▸ Brief: When a line in the material contains the word "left", copy it.

▸ Source data:
══════

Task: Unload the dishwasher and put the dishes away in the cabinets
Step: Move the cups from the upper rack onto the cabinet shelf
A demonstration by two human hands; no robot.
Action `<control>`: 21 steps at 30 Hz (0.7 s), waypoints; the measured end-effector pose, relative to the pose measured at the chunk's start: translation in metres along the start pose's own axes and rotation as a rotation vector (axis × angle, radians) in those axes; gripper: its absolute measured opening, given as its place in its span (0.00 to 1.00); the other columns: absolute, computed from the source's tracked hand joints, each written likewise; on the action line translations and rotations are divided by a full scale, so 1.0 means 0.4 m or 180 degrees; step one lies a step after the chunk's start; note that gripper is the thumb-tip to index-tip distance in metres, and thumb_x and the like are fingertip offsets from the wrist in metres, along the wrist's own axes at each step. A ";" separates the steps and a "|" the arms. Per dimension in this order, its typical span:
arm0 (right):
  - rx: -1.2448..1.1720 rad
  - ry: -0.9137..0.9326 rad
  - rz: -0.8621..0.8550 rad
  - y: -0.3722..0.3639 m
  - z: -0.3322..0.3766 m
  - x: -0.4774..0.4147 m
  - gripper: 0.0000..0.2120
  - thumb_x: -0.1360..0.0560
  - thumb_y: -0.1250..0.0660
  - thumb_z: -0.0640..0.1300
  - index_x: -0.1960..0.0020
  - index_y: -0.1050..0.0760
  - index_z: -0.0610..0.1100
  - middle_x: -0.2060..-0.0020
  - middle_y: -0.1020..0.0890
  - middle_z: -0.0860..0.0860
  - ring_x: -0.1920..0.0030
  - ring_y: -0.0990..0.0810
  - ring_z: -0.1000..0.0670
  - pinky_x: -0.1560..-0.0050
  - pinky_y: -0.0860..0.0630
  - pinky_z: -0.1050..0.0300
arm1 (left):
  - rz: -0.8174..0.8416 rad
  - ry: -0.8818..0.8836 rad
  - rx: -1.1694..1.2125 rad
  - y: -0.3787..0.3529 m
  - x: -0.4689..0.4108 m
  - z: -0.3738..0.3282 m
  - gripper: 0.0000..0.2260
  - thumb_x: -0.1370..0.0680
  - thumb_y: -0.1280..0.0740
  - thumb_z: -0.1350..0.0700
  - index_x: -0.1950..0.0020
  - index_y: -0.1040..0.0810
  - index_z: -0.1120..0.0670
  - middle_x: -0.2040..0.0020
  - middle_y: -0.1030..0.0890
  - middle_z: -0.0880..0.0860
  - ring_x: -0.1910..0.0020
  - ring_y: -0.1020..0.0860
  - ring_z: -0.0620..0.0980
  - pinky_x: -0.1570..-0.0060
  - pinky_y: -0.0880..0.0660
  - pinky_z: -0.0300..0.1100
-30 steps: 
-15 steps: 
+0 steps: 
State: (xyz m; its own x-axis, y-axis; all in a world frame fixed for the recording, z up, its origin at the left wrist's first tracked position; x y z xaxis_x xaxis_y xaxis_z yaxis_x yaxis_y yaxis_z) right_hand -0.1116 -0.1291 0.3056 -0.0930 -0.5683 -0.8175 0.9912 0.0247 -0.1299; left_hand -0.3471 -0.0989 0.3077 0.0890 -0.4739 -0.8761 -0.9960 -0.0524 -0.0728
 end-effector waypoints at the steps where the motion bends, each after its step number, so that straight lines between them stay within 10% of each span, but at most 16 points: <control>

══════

▸ Problem solution:
arm1 (left):
State: (xyz m; its own x-axis, y-axis; all in a world frame fixed for the recording, z up, its origin at the left wrist's first tracked position; x y z xaxis_x xaxis_y xaxis_z yaxis_x yaxis_y yaxis_z) right_hand -0.1116 -0.1291 0.3056 -0.0930 -0.5683 -0.8175 0.9912 0.0247 -0.1299; left_hand -0.3471 -0.0989 0.3077 0.0890 -0.4739 -0.8761 -0.9960 -0.0524 -0.0728

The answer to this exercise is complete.